At 11:34 PM 10/3/2005, Paul Kislanko wrote:
If you think B "should" win, the point is made that Range voting won't pass.
Anybody who loses 90-10 in plurality but wins in another system is just an
argument against the other system.

This argument has been pretty well demolished by Mr. Smith, I think.

Standard plurality methods don't measure absolute preference, only relative preference, and that relative preference might be *extremely* small.

If I have a group of people, and I care about the unity of that group, and a large majority have a slight preference for one option, but a small but significant majority have a strong aversion to that option, and there is another option quite acceptable to all, I would greatly prefer to see the option that would be universally approved.

Who should decide how important the unity of the group is? Where should the dividing line be placed?

In a democracy, to me, the answer is obvious: the majority has the right to determine when to override a minority view, when the benefit outweighs the harm. The increased rigidification of public decision-making methods away from deliberation and toward mere aggregation actually makes it impossible for the *majority* to make the decision, for the decision is made by the method, it is *assumed* that a majority will want to override the minority. And this is what Mr. Kislanko seems to be advocating.

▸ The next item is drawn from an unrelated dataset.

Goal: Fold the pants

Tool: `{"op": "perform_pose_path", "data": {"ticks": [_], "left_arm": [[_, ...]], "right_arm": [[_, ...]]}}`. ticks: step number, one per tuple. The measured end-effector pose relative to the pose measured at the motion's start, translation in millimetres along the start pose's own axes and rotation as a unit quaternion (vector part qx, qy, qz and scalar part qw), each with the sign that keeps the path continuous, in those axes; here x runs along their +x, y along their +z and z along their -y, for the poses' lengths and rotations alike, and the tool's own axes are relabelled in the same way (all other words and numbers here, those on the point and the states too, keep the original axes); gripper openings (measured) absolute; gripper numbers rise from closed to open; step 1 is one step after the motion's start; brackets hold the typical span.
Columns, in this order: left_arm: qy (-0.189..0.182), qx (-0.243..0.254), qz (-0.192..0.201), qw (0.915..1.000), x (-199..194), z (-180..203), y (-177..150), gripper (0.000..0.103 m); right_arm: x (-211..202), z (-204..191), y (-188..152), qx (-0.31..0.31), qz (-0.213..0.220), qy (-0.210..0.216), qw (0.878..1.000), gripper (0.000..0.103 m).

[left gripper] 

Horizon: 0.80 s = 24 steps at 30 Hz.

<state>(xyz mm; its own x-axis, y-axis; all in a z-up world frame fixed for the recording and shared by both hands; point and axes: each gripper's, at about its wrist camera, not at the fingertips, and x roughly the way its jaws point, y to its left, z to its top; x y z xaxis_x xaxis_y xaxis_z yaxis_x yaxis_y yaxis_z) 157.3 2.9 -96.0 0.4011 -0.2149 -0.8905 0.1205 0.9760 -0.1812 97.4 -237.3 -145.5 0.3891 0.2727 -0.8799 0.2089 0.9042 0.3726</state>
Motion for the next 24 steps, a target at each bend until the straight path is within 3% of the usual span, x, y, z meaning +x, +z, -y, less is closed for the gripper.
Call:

Institutionalized Tyranny of the Majority.

Something often overlooked in the EM community is the path from here to there. Should an advanced election method be imposed by an enlightened oligarchy? Or should it be democratically chosen by the people?

If the people have chosen a method which respects the views of minorities, such as to maximize Approval rather than preference, then it cannot be said that a majority failure has occurred, as Mr. Kislanko implies.

Approval methods, unlike common assertion, do not involve majority failure. They are plurality methods, and there is only an apparent majority failure if there is more than one "majority" winner. By choosing to Approve additional candidates beyond the true favorite, voters have *chosen* to be considerate of the views of the minority, they have chosen to maximize consent rather than preference.

I think consent is the fundamental issue in democracy, which is only poorly defined as government by the "will of the people," and is better defined as government by consent, and the more that it is true that a government enjoys the consent of the governed, to that extent the society is democratic.

(However, such a government might not have democratic *institutions*, and this would mean that its democracy, even if full at one time, is unstable.)